In a video viewed more than nearly 3 million times, Jones said she repeatedly watched the cell phone video of 37-year-old Alton Sterling being shot by police before putting her comments online. Jones, who works with the Warrensville Heights Police Department, said the Louisiana footage made her want to quit her job on the force.
"They put us in this negative category when I'm saying to myself, 'I'm not that type of police officer,'" she said. "I know police officers like me who would give their life for other people. So I’m looking at it, and it tore me up because I got to see what you all see. If I wasn’t a police officer and I wasn’t on the inside, I would be saying, ‘Look at this racist stuff. Look at this.’ And it hurt me."
Videos showing Sterling shot while pinned the ground have sparked protests against police brutality.
Police said they responded to a report of a man being threatened by someone with a gun outside a Baton Rouge convenience store. While authorities said he was armed, a Sterling family attorney countered that at the moment he was pinned the video didn't appear to show him wielding a weapon or pulling one out, NBC News reported.
The U.S. Justice Department announced it will lead a civil rights investigation into the shooting, NBC News reported. Two officers involved in the shooting have been put on paid administrative leave amid the investigation.
Jones said in her seven-minute video that she joined the police in 1996 after living in East Cleveland. She joined to make a difference in peoples' lives and be a change in her community, she said. But she said she is disgusted that some officers are racist and abuse their position.
"I'm here because I wanted to make a difference," she said. "But how dare you stand next to me in the same uniform and murder somebody! How dare you! You ought to be ashamed of yourself! So, why don’t we just keep it real? If you’re that officer that knows good and well you’ve got a God complex, you’re afraid of people that don’t look like you, you have no business in that uniform! Take it off! If you’re afraid to go and talk to an African American female or a male, or a Mexican male or female because they’re not white like you, take the uniform off! You have no business being a police officer, because there’s many of us that would give our life for anybody! We took this oath and we meant it!"
Jones also expressed her condolences to the victim's family and said the black community needs to stand together.
“My heart goes out to that young man’s family, because if it was my son I don’t know what I would do," she said. "But to my brothers and sisters, my juvenile brothers and sisters, I am your keeper. Put them guns down, y’all. We’re killing each other. The reason why all this racist stuff keeps going on is because we’re divided. We’re killing each other, we’re not standing together."
The Warrensville Heights Police Department could not be reached for comment on Thursday.
According to a Gallup poll, last year public trust in the police dropped to its lowest point in 22 years, though confidence has since slightly increased.

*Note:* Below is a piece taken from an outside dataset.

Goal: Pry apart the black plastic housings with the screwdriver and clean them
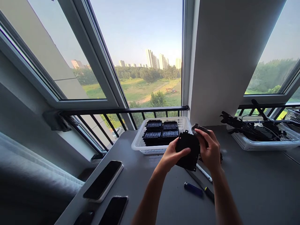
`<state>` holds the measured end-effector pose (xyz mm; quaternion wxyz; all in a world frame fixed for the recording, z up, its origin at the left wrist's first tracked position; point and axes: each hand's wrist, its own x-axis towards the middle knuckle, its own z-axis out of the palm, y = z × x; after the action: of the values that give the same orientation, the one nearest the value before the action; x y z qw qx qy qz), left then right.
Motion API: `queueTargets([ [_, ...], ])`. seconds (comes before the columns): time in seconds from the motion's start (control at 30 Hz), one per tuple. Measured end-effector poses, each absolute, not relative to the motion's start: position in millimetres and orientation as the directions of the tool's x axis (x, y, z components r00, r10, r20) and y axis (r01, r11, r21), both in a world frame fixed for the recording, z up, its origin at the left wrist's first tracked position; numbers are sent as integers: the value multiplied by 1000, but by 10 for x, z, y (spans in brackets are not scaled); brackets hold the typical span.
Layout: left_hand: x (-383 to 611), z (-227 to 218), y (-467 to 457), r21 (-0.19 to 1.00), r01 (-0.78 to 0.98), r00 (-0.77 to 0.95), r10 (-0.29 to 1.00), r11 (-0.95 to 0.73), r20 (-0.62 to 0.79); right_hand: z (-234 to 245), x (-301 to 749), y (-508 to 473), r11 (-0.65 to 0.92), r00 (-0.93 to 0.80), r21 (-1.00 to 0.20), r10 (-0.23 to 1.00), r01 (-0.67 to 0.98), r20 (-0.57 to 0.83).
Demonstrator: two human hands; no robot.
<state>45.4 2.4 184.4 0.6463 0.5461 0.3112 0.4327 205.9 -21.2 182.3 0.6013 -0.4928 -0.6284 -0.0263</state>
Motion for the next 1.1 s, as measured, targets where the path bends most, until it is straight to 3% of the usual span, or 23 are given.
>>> queueTargets([
  [0.17,399,1864,69,956,-293,296,951,6,85,1806,2086,-192,454,384,-604,489,654,783],
  [0.4,344,1875,74,944,-327,296,953,35,67,1802,2033,-208,457,132,-527,653,716,746],
  [0.73,361,1883,74,947,-318,200,973,-50,118,1795,1944,-271,420,39,-512,744,750,667],
  [1.1,165,1870,204,887,-458,24,996,-66,86,1855,1858,-350,559,-297,-427,789,711,537],
])
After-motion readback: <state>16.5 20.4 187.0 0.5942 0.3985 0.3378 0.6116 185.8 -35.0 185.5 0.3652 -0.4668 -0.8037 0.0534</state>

One issue critics of law enforcement have raised is a reluctance from some officers to speak out against colleagues.
Peter Rosenberg, a radio host for New York's Hot 97 station, has also gained attention for his reponse to Sterling's shooting.
Rosenberg had been speaking with an unidentified police officer on his show Wednesday when the officer hesitated to respond after being asked about the incident.
"Can you say the words 'it looks bad?" Rosenberg asked. "I have to say this, this is the problem I have with police officers, no disrespect to you, ya'll don't ever want to point at someone else and say you cant do your job well. That's the reason the public thinks all of you are bad, because you wont ever call someone out and say they murdered someone in cold blood, it happened again."
"Until you guys start taking responsibility for your own, people in the street are going to be upset," he continued. "So how about ya'll lead the movement instead so instead of people rioting, police officers get out in front of it themselves and you guys are the first on the front lines."